- **Work required**
Each line in the data holding "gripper" should be listed.

- **Data extract**
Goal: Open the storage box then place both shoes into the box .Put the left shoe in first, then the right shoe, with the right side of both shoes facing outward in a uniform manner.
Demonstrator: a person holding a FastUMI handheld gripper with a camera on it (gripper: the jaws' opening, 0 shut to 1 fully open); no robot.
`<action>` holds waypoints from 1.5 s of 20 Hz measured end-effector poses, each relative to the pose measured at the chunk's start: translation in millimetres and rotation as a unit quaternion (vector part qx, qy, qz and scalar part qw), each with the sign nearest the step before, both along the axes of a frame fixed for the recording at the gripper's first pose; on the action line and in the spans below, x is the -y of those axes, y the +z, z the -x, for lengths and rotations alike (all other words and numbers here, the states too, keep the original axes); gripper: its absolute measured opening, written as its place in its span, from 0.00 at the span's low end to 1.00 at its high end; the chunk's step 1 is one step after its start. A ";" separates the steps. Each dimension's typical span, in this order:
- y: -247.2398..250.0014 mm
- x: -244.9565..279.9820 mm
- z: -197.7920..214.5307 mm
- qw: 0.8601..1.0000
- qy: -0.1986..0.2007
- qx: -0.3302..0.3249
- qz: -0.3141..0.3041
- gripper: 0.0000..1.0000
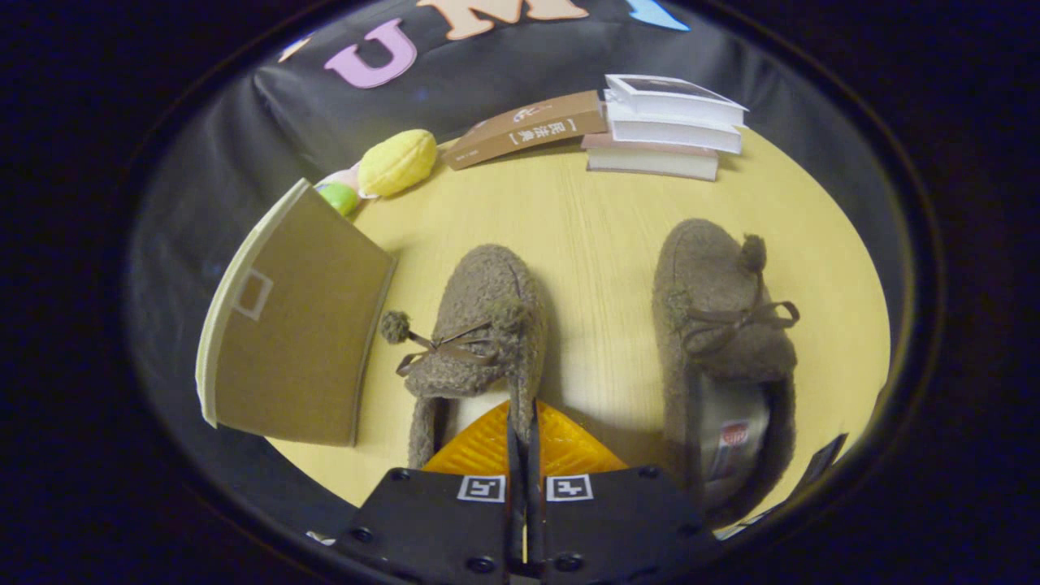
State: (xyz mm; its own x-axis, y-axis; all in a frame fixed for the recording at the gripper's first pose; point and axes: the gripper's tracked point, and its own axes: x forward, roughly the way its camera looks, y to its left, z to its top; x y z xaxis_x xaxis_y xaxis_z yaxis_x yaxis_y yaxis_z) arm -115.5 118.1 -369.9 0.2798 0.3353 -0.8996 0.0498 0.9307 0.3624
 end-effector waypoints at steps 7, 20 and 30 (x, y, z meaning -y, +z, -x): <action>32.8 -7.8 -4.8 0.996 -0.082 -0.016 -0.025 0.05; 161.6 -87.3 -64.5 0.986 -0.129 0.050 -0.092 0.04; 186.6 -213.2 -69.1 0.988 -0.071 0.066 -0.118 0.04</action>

- **Written response**
Demonstrator: a person holding a FastUMI handheld gripper with a camera on it (gripper: the jaws' opening, 0 shut to 1 fully open); no robot.
`<action>` holds waypoints from 1.5 s of 20 Hz measured end-effector poses, each relative to the pose measured at the chunk's start: translation in millimetres and rotation as a unit quaternion (vector part qx, qy, qz and scalar part qw), each with the sign nearest the step before, both along the axes of a frame fixed for the recording at the gripper's first pose; on the action line and in the spans below, x is the -y of those axes, y the +z, z the -x, for lengths and rotations alike (all other words and numbers here, the states too, keep the original axes); gripper: its absolute measured opening, written as its place in its span, from 0.00 at the span's low end to 1.00 at its high end; the chunk's step 1 is one step after its start. A ";" separates the steps. Each dimension's typical span, in this order:
- gripper: 0.0000..1.0000
State: (xyz mm; its own x-axis, y-axis; all in a frame fixed for the recording at the gripper's first pose; point and axes: the gripper's tracked point, and its own axes: x forward, roughly the way its camera looks, y to its left, z to its top; x y z xaxis_x xaxis_y xaxis_z yaxis_x yaxis_y yaxis_z) arm -115.5 118.1 -369.9 0.2798 0.3353 -0.8996 0.0498 0.9307 0.3624

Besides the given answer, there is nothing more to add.